The results suggests that ANN and SVM classifiers notably outperform the baseline algorithm. The Kappa index is also helpful to check reliability of such scores, where the Kappa value measures how much better, or worse, a classifier is compared with a random model. Since using accuracy only might be misleading, Kappa Statistic compares the accuracy of any system to the accuracy of a random system. It compares an observed accuracy with an expected accuracy based on random chance. The Kappa values of three algorithm are 83.0%, 73.0% and 70.0% in order. As a final remark, even though the ANN has a good capacity as a classifier, the main deficiency of ANN is its undesirable running time complexity.
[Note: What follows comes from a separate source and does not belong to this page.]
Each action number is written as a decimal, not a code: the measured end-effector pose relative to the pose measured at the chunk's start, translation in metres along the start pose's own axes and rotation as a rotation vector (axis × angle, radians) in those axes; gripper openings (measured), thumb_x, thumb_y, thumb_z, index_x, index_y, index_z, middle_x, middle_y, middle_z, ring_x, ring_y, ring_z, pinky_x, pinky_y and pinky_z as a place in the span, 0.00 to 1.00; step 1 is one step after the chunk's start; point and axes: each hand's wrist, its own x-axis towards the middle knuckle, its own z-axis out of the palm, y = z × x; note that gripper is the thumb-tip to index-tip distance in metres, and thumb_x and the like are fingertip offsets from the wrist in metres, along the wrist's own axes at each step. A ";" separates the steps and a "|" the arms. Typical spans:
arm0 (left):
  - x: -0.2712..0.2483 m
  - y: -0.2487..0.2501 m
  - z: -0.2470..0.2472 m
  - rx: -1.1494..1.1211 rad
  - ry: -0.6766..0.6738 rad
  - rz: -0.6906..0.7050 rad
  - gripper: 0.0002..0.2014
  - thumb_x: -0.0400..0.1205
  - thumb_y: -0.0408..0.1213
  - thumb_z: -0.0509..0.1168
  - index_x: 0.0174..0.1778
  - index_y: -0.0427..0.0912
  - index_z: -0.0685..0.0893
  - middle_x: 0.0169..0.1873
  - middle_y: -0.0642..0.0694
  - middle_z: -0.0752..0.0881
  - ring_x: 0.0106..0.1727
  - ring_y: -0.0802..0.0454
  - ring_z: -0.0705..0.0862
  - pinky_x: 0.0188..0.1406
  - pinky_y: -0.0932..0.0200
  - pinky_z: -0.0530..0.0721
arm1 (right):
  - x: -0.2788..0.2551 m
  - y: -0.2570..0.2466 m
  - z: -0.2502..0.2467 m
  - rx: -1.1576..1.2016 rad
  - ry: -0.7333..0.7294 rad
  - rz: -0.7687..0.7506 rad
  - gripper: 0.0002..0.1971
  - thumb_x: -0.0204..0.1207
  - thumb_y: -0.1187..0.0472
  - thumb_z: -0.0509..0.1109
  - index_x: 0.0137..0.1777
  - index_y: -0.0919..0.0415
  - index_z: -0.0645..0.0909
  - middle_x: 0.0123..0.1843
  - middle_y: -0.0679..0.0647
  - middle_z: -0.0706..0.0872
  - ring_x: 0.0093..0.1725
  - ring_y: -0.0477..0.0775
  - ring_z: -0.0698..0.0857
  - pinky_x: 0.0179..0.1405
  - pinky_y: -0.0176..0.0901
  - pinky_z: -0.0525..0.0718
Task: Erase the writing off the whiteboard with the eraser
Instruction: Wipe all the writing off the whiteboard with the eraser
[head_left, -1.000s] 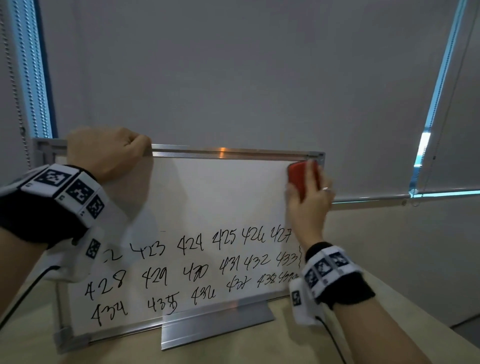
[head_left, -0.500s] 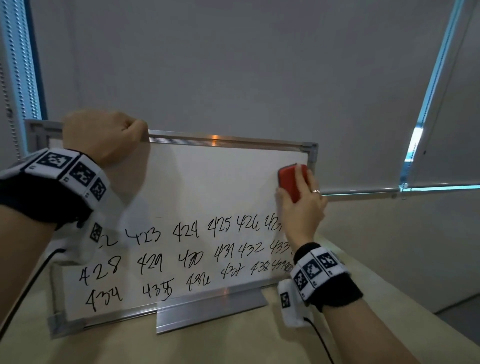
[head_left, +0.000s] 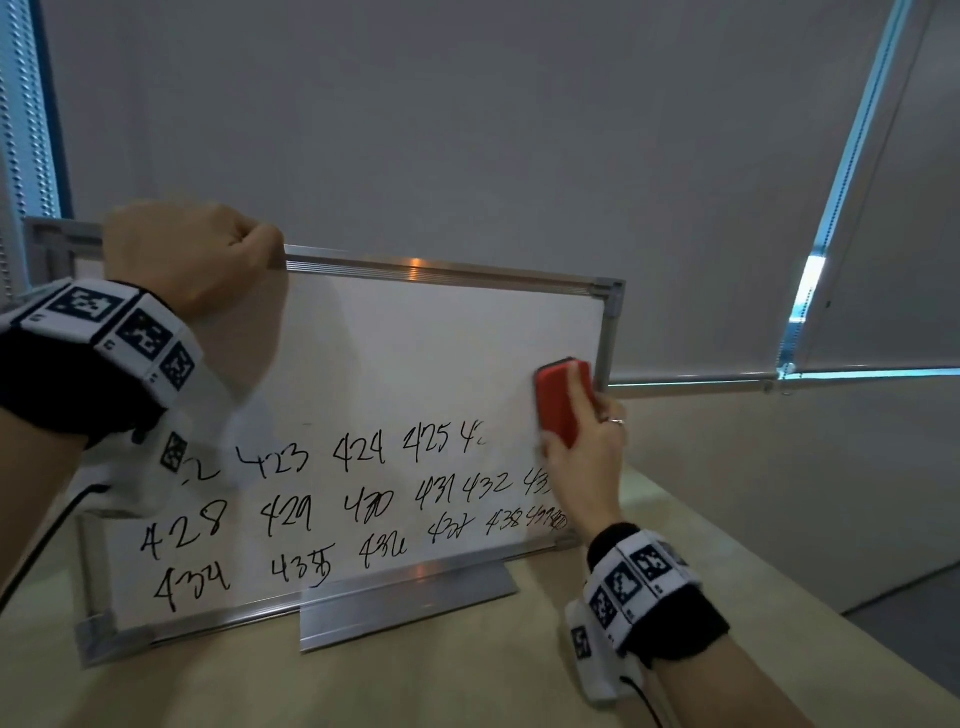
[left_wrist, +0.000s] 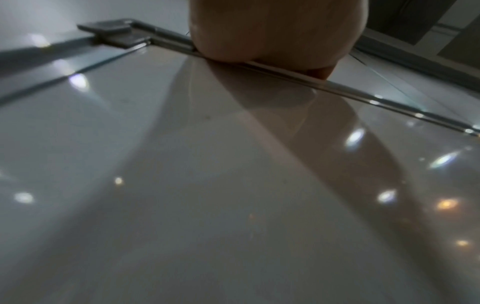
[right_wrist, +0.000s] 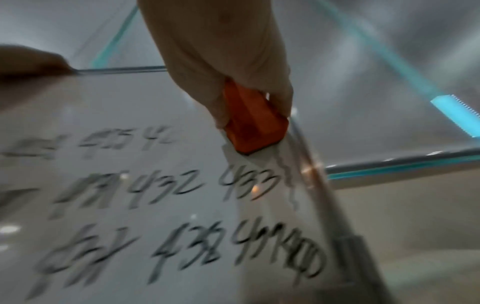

4.1.1. Challenges in Classification

Ref. 44 addressed a significant issue while evaluating their experiments. They employ the additional constraint of prohibiting shared words between training and testing data. They conclude that offsets-based learning methods can achieve artificially high scores as a consequence of lexical memorization. The classifiers generally associate frequent words with the hypernym relation. For example, the terms such as bird, cat, snake all have the superclass animal, and the model further classifies any word pair including the frequent term animal as a positive example. In other words, they claimed that word embedding vectors encode some notion of generality which lets classifiers decide that a particular frequent word is likely to have a hypernym relation, irrespective of accompanying word.

We address this memorization problem by proposing another scenario. We prepared a particular dataset that has a list of positive and negative examples of a certain frequent hypernym. This experiment is individually conducted for four different frequent words; country, animal, occupation and fruit. As shown in Table 2, each test implies that offset based classifiers, where ANN is used, successfully separate the instances as positive and negative, contrary to lexical memorization expecting that each instance is labeled positive. Same property has been observed to hold via t-SNE projection of the offsets. The positive and negative offsets distribute such a way that the placements are linearly separable. We clearly observe that a linear model might be a good separation. Consequently, the supervised model is able to take the second term into account to make a decision. However, there still exists an another issue, namely, if the training data lacks instances of a particular hypernym, the models hardly find the hypernym-hyponym relation corresponding to the particular missing hypernym. Training algorithm does not offer a generalized model for those instances. We conducted an experiment to address the issue, as shown in Table 3. When leaving all instance of a particular hypernym out from training data and using them as test set, the models get very poor performance in terms of all measures such as AUC, PRC, F-measure.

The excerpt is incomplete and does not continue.